The Riemann $\zeta$-function is here with analytical extension (e.g. with her functional equation).
Definition for $|x|<1$ and $-t\in\mathbb{R}\setminus\mathbb{N}$: \begin{align*} B_t(x+1):=&-\frac{2\Gamma(1+t)}{(2\pi)^t}\cos(\frac{\pi t}{2}) \sum\limits_{k=0}^\infty (-1)^k \frac{(2\pi x)^{2k}}{(2k)!}\zeta(t-2k) \\ &-\frac{2\Gamma(1+t)}{(2\pi)^t}\sin(\frac{\pi t}{2}) \sum\limits_{k=0}^\infty (-1)^k \frac{(2\pi x)^{2k+1}}{(2k+1)!}\zeta(t-1-2k) \end{align*}
Note: It’s possible to use complex variables but it’s not necessary here.
For $t\in\mathbb{N}_0$ and $x\in\mathbb{R}$ one gets the Bernoulli polynomials.
It’s not difficult to proof, that $$\frac{\partial}{\partial x}B_t(x+1)=t B_{t-1}(x+1)\,.$$
But how can one proof $$B_t(x+1)=B_t(x)+t x^{t-1}$$ for $t\geq 1$ and $x\in(-1;0)\,$?
(The consequence is a generalization of the Bernoulli polynomials $B_t(x)$ in relation to the index with $\,(1)\, t\geq 1\,$ and $x\in\mathbb{R}$ or $\,(2)\, -t\in\mathbb{R}\setminus\mathbb{N}$ and $x>0$.)

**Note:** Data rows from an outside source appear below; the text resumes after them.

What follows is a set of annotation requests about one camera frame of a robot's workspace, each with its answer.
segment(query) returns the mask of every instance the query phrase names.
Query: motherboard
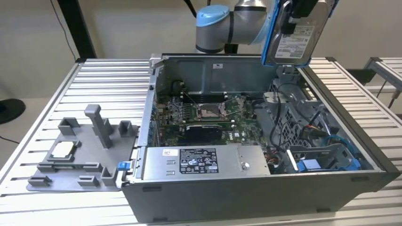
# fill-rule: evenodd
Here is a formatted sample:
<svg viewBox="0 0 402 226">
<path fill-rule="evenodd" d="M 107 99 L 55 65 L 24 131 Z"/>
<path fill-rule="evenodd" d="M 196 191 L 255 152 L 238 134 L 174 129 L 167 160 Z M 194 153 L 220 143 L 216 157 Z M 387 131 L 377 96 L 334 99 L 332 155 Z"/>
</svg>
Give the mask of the motherboard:
<svg viewBox="0 0 402 226">
<path fill-rule="evenodd" d="M 160 146 L 267 146 L 252 101 L 242 94 L 170 98 L 158 105 Z"/>
</svg>

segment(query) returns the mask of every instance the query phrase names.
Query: blue cable
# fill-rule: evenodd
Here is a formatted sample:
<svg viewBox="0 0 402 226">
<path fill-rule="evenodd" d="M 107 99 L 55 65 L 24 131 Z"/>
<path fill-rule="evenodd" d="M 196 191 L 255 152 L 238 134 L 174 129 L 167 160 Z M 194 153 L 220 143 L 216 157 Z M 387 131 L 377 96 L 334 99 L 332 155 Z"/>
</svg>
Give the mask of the blue cable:
<svg viewBox="0 0 402 226">
<path fill-rule="evenodd" d="M 326 138 L 323 138 L 320 146 L 326 146 L 327 140 L 331 139 L 331 138 L 335 138 L 335 139 L 340 140 L 346 144 L 347 149 L 351 152 L 351 154 L 355 154 L 354 146 L 351 145 L 351 143 L 346 139 L 339 137 L 338 135 L 331 135 L 331 136 L 327 136 Z"/>
</svg>

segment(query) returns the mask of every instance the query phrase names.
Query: warning label
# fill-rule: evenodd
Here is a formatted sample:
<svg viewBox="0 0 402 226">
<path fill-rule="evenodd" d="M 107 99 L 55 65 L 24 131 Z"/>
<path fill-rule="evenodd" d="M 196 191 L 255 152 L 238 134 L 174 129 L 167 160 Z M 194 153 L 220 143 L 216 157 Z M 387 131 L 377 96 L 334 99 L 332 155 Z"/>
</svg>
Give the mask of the warning label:
<svg viewBox="0 0 402 226">
<path fill-rule="evenodd" d="M 219 173 L 216 149 L 180 149 L 180 173 Z"/>
<path fill-rule="evenodd" d="M 312 35 L 314 26 L 296 26 L 291 35 L 282 35 L 275 58 L 300 59 Z"/>
</svg>

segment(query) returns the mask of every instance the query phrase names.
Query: black pole
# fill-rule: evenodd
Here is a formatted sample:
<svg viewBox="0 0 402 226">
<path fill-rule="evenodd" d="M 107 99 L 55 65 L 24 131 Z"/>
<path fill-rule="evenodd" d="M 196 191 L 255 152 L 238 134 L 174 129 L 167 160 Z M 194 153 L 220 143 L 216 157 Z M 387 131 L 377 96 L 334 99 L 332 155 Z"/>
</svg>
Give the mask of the black pole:
<svg viewBox="0 0 402 226">
<path fill-rule="evenodd" d="M 80 58 L 96 58 L 96 53 L 77 0 L 57 0 Z"/>
</svg>

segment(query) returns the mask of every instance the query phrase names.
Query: white wall
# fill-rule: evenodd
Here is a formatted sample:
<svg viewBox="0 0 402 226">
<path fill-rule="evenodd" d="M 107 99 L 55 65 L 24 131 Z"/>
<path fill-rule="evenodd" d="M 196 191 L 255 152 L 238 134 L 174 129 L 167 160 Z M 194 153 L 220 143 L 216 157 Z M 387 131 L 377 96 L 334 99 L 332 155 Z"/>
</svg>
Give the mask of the white wall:
<svg viewBox="0 0 402 226">
<path fill-rule="evenodd" d="M 206 4 L 192 2 L 196 9 Z M 232 6 L 236 0 L 212 3 Z M 99 57 L 147 58 L 152 52 L 194 51 L 195 20 L 182 0 L 80 0 L 80 4 Z M 0 5 L 0 98 L 49 97 L 73 63 L 49 1 L 0 0 Z M 340 0 L 314 56 L 334 56 L 354 68 L 371 56 L 402 57 L 401 8 L 402 0 Z M 239 52 L 259 49 L 240 46 Z"/>
<path fill-rule="evenodd" d="M 49 97 L 72 64 L 49 1 L 0 0 L 0 99 Z"/>
</svg>

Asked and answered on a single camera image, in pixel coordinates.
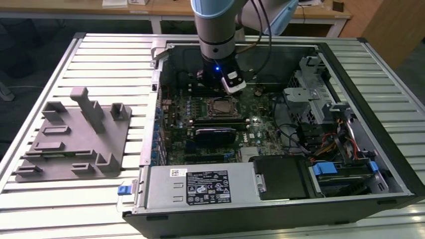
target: aluminum extrusion table
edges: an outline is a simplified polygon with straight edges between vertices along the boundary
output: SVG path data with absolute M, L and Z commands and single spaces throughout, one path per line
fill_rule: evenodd
M 41 92 L 10 148 L 0 163 L 1 238 L 141 238 L 117 208 L 117 186 L 138 174 L 145 109 L 154 104 L 147 97 L 154 70 L 151 52 L 166 41 L 197 40 L 193 35 L 75 34 Z M 275 37 L 274 41 L 326 42 L 362 93 L 378 119 L 425 181 L 425 107 L 401 82 L 367 43 L 357 39 Z M 101 105 L 122 102 L 133 109 L 119 176 L 113 179 L 16 183 L 10 176 L 21 165 L 42 119 L 45 102 L 75 106 L 68 95 L 72 87 L 86 86 L 89 97 Z M 335 83 L 341 100 L 343 96 Z M 131 207 L 131 196 L 122 198 Z M 354 224 L 259 231 L 197 238 L 423 238 L 425 206 L 377 213 Z

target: red wire
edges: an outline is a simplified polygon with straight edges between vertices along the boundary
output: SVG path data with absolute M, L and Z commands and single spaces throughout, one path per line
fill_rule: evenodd
M 353 139 L 350 139 L 350 138 L 346 138 L 346 139 L 353 143 L 354 159 L 358 159 L 358 157 L 357 157 L 357 144 L 355 144 L 355 141 L 353 141 Z
M 327 136 L 330 136 L 330 135 L 335 135 L 335 133 L 327 133 L 327 134 L 325 134 L 323 138 L 321 139 L 321 146 L 325 145 L 325 140 L 326 140 Z

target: metal bracket
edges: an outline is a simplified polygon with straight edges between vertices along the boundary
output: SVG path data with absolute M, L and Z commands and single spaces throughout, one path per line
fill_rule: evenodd
M 349 109 L 350 105 L 347 103 L 326 103 L 322 108 L 323 120 L 331 120 L 331 112 L 343 112 Z
M 150 48 L 150 56 L 153 60 L 158 60 L 167 55 L 167 49 L 173 48 L 174 46 L 166 47 L 166 41 L 155 40 L 151 42 Z
M 286 99 L 291 102 L 309 102 L 319 99 L 315 90 L 307 88 L 286 88 L 283 92 Z
M 265 183 L 263 183 L 263 176 L 261 174 L 257 174 L 255 177 L 257 182 L 257 189 L 259 193 L 263 193 L 266 191 Z

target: warning label
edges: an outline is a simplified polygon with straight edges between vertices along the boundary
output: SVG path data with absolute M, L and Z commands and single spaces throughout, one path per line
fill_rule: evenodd
M 186 173 L 186 203 L 191 205 L 230 203 L 226 171 Z

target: black cable
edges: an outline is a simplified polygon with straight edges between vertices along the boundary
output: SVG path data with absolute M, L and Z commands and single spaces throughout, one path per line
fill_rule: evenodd
M 257 14 L 257 17 L 258 17 L 258 21 L 259 21 L 259 35 L 258 35 L 258 40 L 257 42 L 261 41 L 261 37 L 262 37 L 262 20 L 261 20 L 261 16 L 259 16 L 259 11 L 258 11 L 258 8 L 257 8 L 257 4 L 254 3 L 253 0 L 250 0 L 251 2 L 251 6 L 253 6 L 253 9 L 254 9 L 254 12 Z
M 258 35 L 257 41 L 255 41 L 253 44 L 250 44 L 249 46 L 246 46 L 243 49 L 241 49 L 241 50 L 237 52 L 237 54 L 241 54 L 241 53 L 243 53 L 245 51 L 247 51 L 249 49 L 251 49 L 253 47 L 255 47 L 257 44 L 261 42 L 261 38 L 262 38 L 262 21 L 261 21 L 261 16 L 259 16 L 258 8 L 257 8 L 257 5 L 255 5 L 255 3 L 254 3 L 253 0 L 250 0 L 250 3 L 251 3 L 251 6 L 253 6 L 253 9 L 254 9 L 254 12 L 257 13 L 257 17 L 258 17 L 258 21 L 259 21 L 259 35 Z
M 303 6 L 298 4 L 298 6 L 302 8 L 302 24 L 305 24 L 305 12 L 303 12 Z
M 262 14 L 263 14 L 265 22 L 266 22 L 266 27 L 267 27 L 267 53 L 266 53 L 266 59 L 265 59 L 262 65 L 259 66 L 259 68 L 255 70 L 254 75 L 257 75 L 259 73 L 259 71 L 263 69 L 263 67 L 270 59 L 270 55 L 271 55 L 271 27 L 270 27 L 270 22 L 267 19 L 267 15 L 265 12 L 262 1 L 258 0 L 258 3 L 259 3 L 259 7 L 262 10 Z
M 289 141 L 287 151 L 290 151 L 290 148 L 291 148 L 291 141 Z

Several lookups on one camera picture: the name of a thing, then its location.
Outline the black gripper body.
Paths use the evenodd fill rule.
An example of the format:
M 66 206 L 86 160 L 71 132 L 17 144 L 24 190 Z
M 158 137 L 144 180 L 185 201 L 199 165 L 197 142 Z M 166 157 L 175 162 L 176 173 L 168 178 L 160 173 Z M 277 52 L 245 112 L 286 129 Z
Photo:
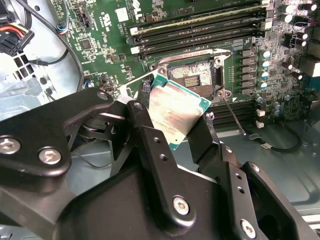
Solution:
M 227 240 L 232 236 L 221 188 L 212 179 L 179 170 L 196 211 L 188 229 L 158 220 L 142 170 L 128 168 L 73 195 L 66 185 L 52 194 L 0 189 L 0 210 L 45 240 Z

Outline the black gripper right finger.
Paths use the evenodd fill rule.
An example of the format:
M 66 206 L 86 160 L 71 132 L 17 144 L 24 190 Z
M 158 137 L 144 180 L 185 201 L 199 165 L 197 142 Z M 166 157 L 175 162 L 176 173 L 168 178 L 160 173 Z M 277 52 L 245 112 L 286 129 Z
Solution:
M 199 173 L 215 180 L 218 227 L 224 240 L 317 240 L 266 172 L 252 161 L 241 164 L 202 116 L 187 135 Z

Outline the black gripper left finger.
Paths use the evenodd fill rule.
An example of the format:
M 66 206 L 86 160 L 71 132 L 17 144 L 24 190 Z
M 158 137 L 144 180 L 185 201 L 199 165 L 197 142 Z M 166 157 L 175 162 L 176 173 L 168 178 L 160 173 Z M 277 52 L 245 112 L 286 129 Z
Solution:
M 196 211 L 187 198 L 179 169 L 164 134 L 154 128 L 147 108 L 138 101 L 116 103 L 110 95 L 88 88 L 0 123 L 0 136 L 19 143 L 0 155 L 0 179 L 34 192 L 52 192 L 71 167 L 71 148 L 80 126 L 91 117 L 104 119 L 107 140 L 121 147 L 118 163 L 143 168 L 148 209 L 165 230 L 187 230 Z

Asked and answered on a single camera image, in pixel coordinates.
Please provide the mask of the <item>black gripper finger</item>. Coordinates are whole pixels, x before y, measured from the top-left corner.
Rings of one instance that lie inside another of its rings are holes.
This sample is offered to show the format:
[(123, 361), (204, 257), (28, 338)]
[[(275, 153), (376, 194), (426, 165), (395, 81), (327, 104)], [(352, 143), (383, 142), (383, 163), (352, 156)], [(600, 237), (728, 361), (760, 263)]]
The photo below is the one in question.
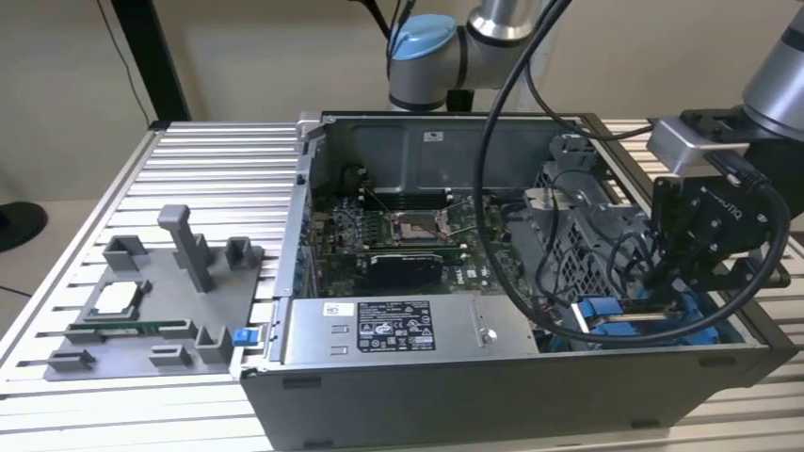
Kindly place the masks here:
[(682, 234), (674, 246), (676, 258), (675, 278), (695, 291), (704, 291), (712, 286), (714, 271), (718, 265), (720, 246), (716, 243), (720, 225), (707, 225), (696, 232), (687, 231)]
[(658, 263), (643, 279), (647, 289), (659, 289), (671, 282), (674, 271), (683, 260), (682, 234), (687, 222), (683, 183), (679, 178), (660, 177), (654, 181), (651, 219), (648, 223), (654, 254)]

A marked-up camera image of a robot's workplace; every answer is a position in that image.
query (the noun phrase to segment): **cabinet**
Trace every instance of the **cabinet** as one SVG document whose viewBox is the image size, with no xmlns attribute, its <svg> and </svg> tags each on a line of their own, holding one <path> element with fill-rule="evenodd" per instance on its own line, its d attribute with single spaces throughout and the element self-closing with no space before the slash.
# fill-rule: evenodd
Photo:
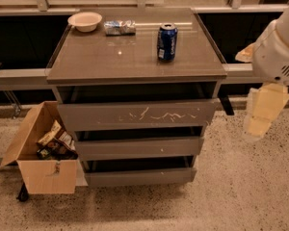
<svg viewBox="0 0 289 231">
<path fill-rule="evenodd" d="M 104 21 L 135 19 L 136 36 L 106 37 L 102 23 L 88 34 L 71 28 L 47 77 L 88 185 L 193 181 L 225 77 L 195 16 L 189 9 L 96 12 Z M 179 30 L 176 57 L 161 63 L 157 32 L 168 21 Z"/>
</svg>

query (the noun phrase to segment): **can lid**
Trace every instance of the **can lid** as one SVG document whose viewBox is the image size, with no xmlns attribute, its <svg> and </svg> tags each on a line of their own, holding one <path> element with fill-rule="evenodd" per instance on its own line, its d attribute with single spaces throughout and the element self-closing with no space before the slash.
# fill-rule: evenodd
<svg viewBox="0 0 289 231">
<path fill-rule="evenodd" d="M 163 30 L 173 30 L 173 29 L 175 29 L 176 27 L 175 27 L 175 25 L 174 25 L 173 23 L 163 23 L 163 24 L 161 25 L 161 28 L 162 28 Z"/>
</svg>

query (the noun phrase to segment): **soda can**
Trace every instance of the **soda can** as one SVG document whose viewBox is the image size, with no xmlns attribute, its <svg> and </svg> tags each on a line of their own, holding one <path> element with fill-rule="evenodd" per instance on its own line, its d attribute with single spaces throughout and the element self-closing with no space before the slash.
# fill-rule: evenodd
<svg viewBox="0 0 289 231">
<path fill-rule="evenodd" d="M 157 37 L 158 59 L 170 62 L 175 57 L 177 28 L 173 23 L 163 23 Z"/>
</svg>

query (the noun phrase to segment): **floor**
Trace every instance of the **floor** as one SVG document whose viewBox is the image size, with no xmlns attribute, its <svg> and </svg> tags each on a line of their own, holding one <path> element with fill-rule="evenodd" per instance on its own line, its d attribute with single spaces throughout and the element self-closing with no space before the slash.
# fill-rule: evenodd
<svg viewBox="0 0 289 231">
<path fill-rule="evenodd" d="M 29 108 L 11 119 L 13 110 L 0 107 L 0 156 Z M 75 194 L 30 195 L 19 202 L 21 175 L 17 167 L 4 167 L 0 230 L 288 231 L 289 106 L 256 143 L 241 137 L 244 115 L 216 111 L 195 181 L 186 185 L 77 187 Z"/>
</svg>

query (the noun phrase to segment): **cardboard box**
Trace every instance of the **cardboard box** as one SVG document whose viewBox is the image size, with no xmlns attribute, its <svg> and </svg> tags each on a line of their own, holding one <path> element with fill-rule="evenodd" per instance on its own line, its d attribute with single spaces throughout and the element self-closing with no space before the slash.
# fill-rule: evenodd
<svg viewBox="0 0 289 231">
<path fill-rule="evenodd" d="M 32 108 L 2 160 L 0 167 L 17 161 L 30 194 L 75 192 L 77 160 L 43 161 L 37 156 L 37 141 L 50 130 L 55 119 L 62 124 L 57 102 L 43 102 Z"/>
</svg>

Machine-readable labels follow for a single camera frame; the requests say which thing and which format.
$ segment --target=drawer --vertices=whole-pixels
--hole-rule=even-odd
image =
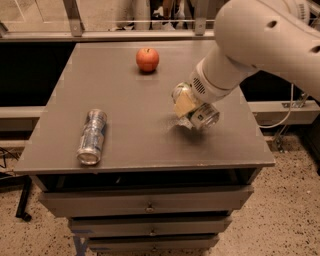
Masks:
[[[79,237],[163,236],[174,234],[209,234],[224,232],[231,217],[210,213],[162,214],[139,217],[111,217],[70,220],[70,230]]]
[[[39,201],[56,217],[90,217],[238,210],[252,186],[42,193]]]
[[[209,249],[216,245],[219,238],[215,235],[167,236],[159,238],[109,238],[89,239],[88,247],[93,252],[134,252],[160,251],[169,249]]]

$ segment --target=red apple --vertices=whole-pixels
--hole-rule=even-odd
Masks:
[[[141,48],[136,54],[136,62],[142,71],[152,72],[159,64],[159,53],[153,48]]]

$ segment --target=silver can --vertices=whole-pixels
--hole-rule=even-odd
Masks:
[[[94,165],[100,161],[106,123],[107,115],[102,110],[88,112],[77,151],[77,158],[82,164]]]

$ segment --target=wire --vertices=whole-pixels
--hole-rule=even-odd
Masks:
[[[0,147],[0,151],[2,151],[2,157],[4,157],[5,155],[10,155],[12,156],[14,159],[19,160],[19,158],[17,158],[14,154],[12,154],[10,151]]]
[[[292,109],[292,103],[293,103],[293,89],[294,89],[294,84],[291,84],[291,97],[290,97],[290,106],[289,106],[289,110],[288,110],[288,113],[287,115],[279,122],[279,123],[276,123],[276,124],[273,124],[273,125],[270,125],[270,126],[264,126],[264,125],[258,125],[259,128],[263,128],[263,129],[271,129],[271,128],[274,128],[274,127],[277,127],[281,124],[283,124],[285,121],[287,121],[287,119],[289,118],[290,114],[291,114],[291,109]]]

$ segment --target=terrazzo floor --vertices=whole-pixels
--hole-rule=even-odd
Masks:
[[[254,194],[232,214],[233,221],[209,251],[104,253],[97,256],[257,256],[320,255],[320,177],[297,134],[284,138],[286,153],[273,152],[276,166],[255,179]],[[38,202],[33,186],[26,211],[29,223],[15,218],[20,190],[0,193],[0,255],[76,255],[67,220],[55,218]]]

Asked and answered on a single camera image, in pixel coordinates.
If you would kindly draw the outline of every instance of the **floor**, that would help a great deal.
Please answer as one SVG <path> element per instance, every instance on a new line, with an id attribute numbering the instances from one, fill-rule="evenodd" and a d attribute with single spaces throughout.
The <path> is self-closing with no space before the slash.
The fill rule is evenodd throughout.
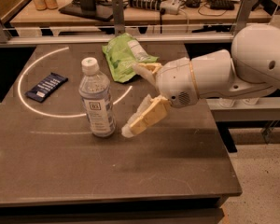
<path id="1" fill-rule="evenodd" d="M 280 128 L 269 144 L 261 129 L 231 130 L 238 152 L 230 154 L 243 194 L 225 204 L 230 224 L 280 224 Z"/>

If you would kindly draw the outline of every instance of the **bottle cap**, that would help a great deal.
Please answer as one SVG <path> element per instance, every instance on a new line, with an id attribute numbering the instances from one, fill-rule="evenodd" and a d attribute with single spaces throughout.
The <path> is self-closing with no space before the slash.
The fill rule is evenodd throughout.
<path id="1" fill-rule="evenodd" d="M 85 75 L 93 75 L 100 70 L 97 60 L 93 57 L 88 57 L 82 61 L 82 71 Z"/>

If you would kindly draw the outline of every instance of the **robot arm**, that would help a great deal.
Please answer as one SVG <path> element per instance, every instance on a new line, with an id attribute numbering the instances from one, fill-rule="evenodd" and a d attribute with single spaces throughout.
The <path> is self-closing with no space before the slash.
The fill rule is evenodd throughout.
<path id="1" fill-rule="evenodd" d="M 158 113 L 157 109 L 164 104 L 166 108 L 163 110 L 167 111 L 168 106 L 195 105 L 202 98 L 257 98 L 280 89 L 280 29 L 270 25 L 244 28 L 232 41 L 231 55 L 220 50 L 192 60 L 181 58 L 158 66 L 153 74 L 151 67 L 145 69 L 144 65 L 136 65 L 134 70 L 147 78 L 160 93 L 161 104 L 156 105 L 155 100 L 152 102 L 156 107 L 154 113 Z M 131 131 L 132 136 L 139 134 L 138 131 L 142 132 L 165 115 L 153 116 L 152 120 L 149 117 L 147 113 L 133 116 L 134 127 L 142 123 L 141 129 L 125 126 L 122 134 L 125 135 L 126 130 Z"/>

Application example for $B_t(x)\,$:
In combination with the Polylogarithm function ( https://en.wikipedia.org/wiki/Polylogarithm ) $$Li_s(z):=\sum\limits_{k=1}^\infty \frac{z^k}{k^s}$$ and the formula $$Li_s(e^\mu)=\Gamma(1-s)(-\mu)^{s-1}+\sum\limits_{k=0}^\infty \frac{\zeta(s-k)}{k!}{\mu}^k$$ for (complex $\mu$) $|\mu|<2\pi$ and complex $s\ne 1,2,3,...$ one gets (here with real $x$ and $t$) $$\Re(\sum\limits_{k=1}^\infty \frac{e^{i2\pi kx}}{(ik)^t})=\frac{(2\pi)^t}{2\Gamma(1+t)}B_t(x)$$ for $|x|<1$ and $t>0$ which is a generalization of the Fourier expansion of the Bernoulli polynomials. For derivations with respect to $t$ is $\ln(ik)=i\frac{\pi}{2}+\ln k$ (using the main branch of the logarithm).